Task to carry out:
Only the text belongs in the copy. Transcribe the data exactly and drop any pictures.
──────── Material provided ────────
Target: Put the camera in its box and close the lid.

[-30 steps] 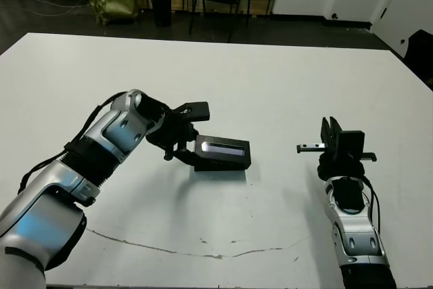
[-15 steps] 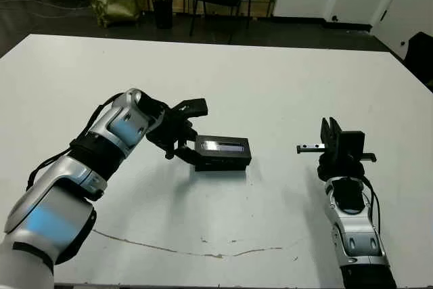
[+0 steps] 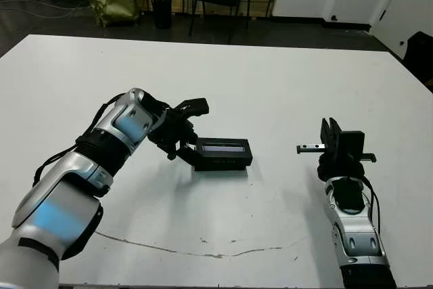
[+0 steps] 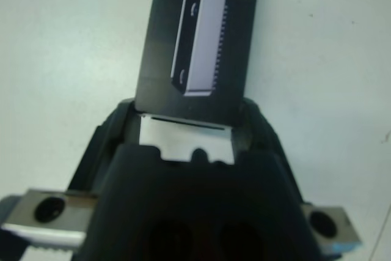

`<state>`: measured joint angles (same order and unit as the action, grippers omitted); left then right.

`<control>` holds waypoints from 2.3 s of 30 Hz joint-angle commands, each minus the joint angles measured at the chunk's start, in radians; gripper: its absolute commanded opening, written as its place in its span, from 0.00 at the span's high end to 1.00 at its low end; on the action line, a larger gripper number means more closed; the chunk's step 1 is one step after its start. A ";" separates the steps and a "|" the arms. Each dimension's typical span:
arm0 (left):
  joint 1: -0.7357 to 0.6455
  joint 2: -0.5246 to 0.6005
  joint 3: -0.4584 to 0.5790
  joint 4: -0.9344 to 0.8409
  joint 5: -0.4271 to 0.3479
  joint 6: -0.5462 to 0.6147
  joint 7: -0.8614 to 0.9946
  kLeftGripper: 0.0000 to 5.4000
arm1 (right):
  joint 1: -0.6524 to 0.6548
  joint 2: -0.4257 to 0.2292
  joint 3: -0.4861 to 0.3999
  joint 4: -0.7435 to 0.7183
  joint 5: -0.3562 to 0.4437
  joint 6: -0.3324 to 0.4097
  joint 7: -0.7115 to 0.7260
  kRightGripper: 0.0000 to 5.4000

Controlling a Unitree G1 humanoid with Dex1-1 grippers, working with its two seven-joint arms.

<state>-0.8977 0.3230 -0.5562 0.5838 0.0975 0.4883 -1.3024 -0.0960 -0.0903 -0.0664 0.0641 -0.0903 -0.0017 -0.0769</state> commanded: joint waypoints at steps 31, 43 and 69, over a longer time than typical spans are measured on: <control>0.082 0.056 -0.030 -0.030 0.055 -0.032 -0.002 0.55 | 0.022 -0.006 -0.001 -0.022 -0.004 0.037 0.003 1.00; 0.089 0.047 -0.059 -0.002 0.075 -0.034 -0.009 0.56 | 0.024 -0.003 -0.003 -0.015 -0.004 0.024 0.002 1.00; 0.095 0.058 -0.104 -0.008 0.128 -0.129 -0.016 0.00 | 0.026 -0.002 -0.004 -0.026 -0.003 0.057 0.001 1.00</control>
<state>-0.8511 0.3857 -0.6285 0.5415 0.1951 0.3291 -1.3042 -0.0722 -0.0883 -0.0664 0.0344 -0.0915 0.0261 -0.0740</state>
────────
Solution to the exercise:
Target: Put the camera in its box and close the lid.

[-30 steps] 
[-15 steps] 
[+0 steps] 
[+0 steps] 

`<state>`: measured joint angles (same order and unit as the action, grippers omitted); left then right.

`<control>` holds waypoints from 2.3 s of 30 Hz joint-angle commands, each minus the joint angles measured at the chunk's start, in radians; gripper: its absolute commanded opening, written as its place in its span, from 0.00 at the span's high end to 1.00 at its low end; on the action line, a larger gripper number means more closed; the chunk's step 1 is one step after its start. A ";" separates the steps and a "|" the arms. Each dimension's typical span:
arm0 (left):
  joint 1: -0.7357 to 0.6455
  joint 2: -0.5246 to 0.6005
  joint 3: -0.4584 to 0.5790
  joint 4: -0.9344 to 0.8409
  joint 5: -0.4271 to 0.3479
  joint 6: -0.5462 to 0.6147
  joint 7: -0.8614 to 0.9946
  kLeftGripper: 0.0000 to 5.4000
arm1 (right):
  joint 1: -0.6524 to 0.6548
  joint 2: -0.4257 to 0.2292
  joint 3: -0.4861 to 0.3999
  joint 4: -0.7435 to 0.7183
  joint 5: -0.3562 to 0.4437
  joint 6: -0.3324 to 0.4097
  joint 7: -0.7115 to 0.7260
  kRightGripper: 0.0000 to 5.4000

Controlling a Unitree G1 humanoid with Dex1-1 grippers, working with its two seven-joint arms.

<state>-0.8977 0.3230 -0.5562 0.5838 0.0975 0.4883 -1.3024 -0.0960 -0.0903 -0.0664 0.0641 -0.0903 -0.0017 -0.0769</state> commanded: joint waypoints at steps 31, 43 and 69, over a longer time than typical spans are measured on: <control>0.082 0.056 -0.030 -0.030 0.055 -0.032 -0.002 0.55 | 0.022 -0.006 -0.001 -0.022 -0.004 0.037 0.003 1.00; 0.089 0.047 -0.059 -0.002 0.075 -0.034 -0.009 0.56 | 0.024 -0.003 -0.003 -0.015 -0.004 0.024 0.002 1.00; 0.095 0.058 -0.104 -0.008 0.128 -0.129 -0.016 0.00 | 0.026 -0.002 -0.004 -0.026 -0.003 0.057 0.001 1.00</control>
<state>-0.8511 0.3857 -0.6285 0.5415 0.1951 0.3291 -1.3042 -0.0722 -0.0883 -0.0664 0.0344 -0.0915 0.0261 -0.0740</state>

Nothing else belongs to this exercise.